Seventh-day Adventists have been invited to join the angel voices. “Here is a call for the endurance of the saints, those who keep the commandments of God and their faith in Jesus” (Rev. 14:12, ESV).3 We can be encouraged that He will give the “patient endurance” we need (verse 12) while our commandment-keeping obedience signals to the world that the great Creator-Judge has never lowered or altered nor harshly administered the moral standard by which He brings judgment.
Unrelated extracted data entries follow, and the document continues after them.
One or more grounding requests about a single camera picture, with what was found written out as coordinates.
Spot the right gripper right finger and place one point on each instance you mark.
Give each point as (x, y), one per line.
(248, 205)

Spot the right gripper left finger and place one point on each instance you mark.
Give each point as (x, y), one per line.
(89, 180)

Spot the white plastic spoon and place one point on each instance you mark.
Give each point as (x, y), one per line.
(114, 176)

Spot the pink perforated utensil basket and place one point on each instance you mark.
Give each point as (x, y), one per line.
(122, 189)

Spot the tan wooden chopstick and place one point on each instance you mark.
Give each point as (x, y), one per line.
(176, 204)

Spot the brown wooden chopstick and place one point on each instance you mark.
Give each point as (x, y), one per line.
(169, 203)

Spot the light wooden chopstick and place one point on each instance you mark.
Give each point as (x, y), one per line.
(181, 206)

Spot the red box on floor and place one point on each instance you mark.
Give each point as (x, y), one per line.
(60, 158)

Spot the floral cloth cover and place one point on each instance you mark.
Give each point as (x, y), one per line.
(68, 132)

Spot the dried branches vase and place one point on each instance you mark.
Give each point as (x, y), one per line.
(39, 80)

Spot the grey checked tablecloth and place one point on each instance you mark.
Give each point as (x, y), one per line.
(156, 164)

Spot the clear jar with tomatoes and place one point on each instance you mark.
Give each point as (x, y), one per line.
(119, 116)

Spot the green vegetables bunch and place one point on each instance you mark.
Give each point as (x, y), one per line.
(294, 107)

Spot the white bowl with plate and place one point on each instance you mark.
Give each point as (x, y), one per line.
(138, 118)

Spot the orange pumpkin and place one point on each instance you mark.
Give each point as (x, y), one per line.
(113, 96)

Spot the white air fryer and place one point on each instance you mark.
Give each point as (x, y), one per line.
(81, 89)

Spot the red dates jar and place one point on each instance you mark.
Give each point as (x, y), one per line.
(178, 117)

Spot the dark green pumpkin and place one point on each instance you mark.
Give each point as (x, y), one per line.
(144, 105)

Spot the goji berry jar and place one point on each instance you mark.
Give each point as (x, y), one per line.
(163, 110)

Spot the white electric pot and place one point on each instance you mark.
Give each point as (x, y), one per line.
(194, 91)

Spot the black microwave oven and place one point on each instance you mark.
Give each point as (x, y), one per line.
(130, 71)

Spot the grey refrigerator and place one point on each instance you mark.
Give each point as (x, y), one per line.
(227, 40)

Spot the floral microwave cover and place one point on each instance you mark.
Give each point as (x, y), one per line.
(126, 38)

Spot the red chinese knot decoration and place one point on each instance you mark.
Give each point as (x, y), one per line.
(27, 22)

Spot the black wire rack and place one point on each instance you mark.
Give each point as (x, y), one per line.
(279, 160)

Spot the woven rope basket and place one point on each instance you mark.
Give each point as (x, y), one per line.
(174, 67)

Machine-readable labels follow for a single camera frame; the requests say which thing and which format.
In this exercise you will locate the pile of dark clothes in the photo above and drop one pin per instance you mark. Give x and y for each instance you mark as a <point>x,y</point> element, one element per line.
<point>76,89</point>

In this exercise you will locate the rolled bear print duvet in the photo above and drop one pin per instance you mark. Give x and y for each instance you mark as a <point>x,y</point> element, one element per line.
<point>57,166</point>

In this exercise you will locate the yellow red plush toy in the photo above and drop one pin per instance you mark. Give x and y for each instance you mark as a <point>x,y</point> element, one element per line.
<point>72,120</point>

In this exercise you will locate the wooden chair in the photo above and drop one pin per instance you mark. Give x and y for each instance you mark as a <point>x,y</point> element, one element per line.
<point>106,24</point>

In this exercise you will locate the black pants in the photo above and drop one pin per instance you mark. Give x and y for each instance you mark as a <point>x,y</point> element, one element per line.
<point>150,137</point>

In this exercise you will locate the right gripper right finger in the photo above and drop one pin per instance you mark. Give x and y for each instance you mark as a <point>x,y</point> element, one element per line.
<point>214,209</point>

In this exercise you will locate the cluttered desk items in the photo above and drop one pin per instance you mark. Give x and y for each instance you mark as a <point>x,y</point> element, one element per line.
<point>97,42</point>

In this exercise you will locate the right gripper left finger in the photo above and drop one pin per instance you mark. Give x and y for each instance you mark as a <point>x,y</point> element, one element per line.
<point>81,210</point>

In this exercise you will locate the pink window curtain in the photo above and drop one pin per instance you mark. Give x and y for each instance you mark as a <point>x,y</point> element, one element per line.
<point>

All this is part of the good news of the gospel. In fact, the longest of the three angels’ messages, which troubles some, is the grandest of all, articulating the biblical teaching of justification by faith! “Several have written to me,” Ellen White writes, “inquiring if the message of justification by faith is the third angel’s message, and I have answered, ‘It is the third angel’s message in verity.’”4

What a grand angelic message we are privileged to proclaim!


  1. Ellen G. White, Selected Messages (Washington, D.C.: Review and Herald Pub. Assn., 1958, 1980), book 2, p. 106.
  2. Ellen G. White, Counsels for the Church (Nampa, Idaho: Pacific Press Pub. Assn., 1991), p. 58.
  3. Scripture quotations marked ESV are from The Holy Bible, English Standard Version, copyright © 2001 by Crossway Bibles, a division of Good News Publishers. Used by permission. All rights reserved.
  4. E. G. White, Selected Messages, book 1, p. 372.

Jo Ann Davidson is a professor of systematic theology at the Seventh-day Adventist Theological Seminary in Berrien Springs, Michigan, United States.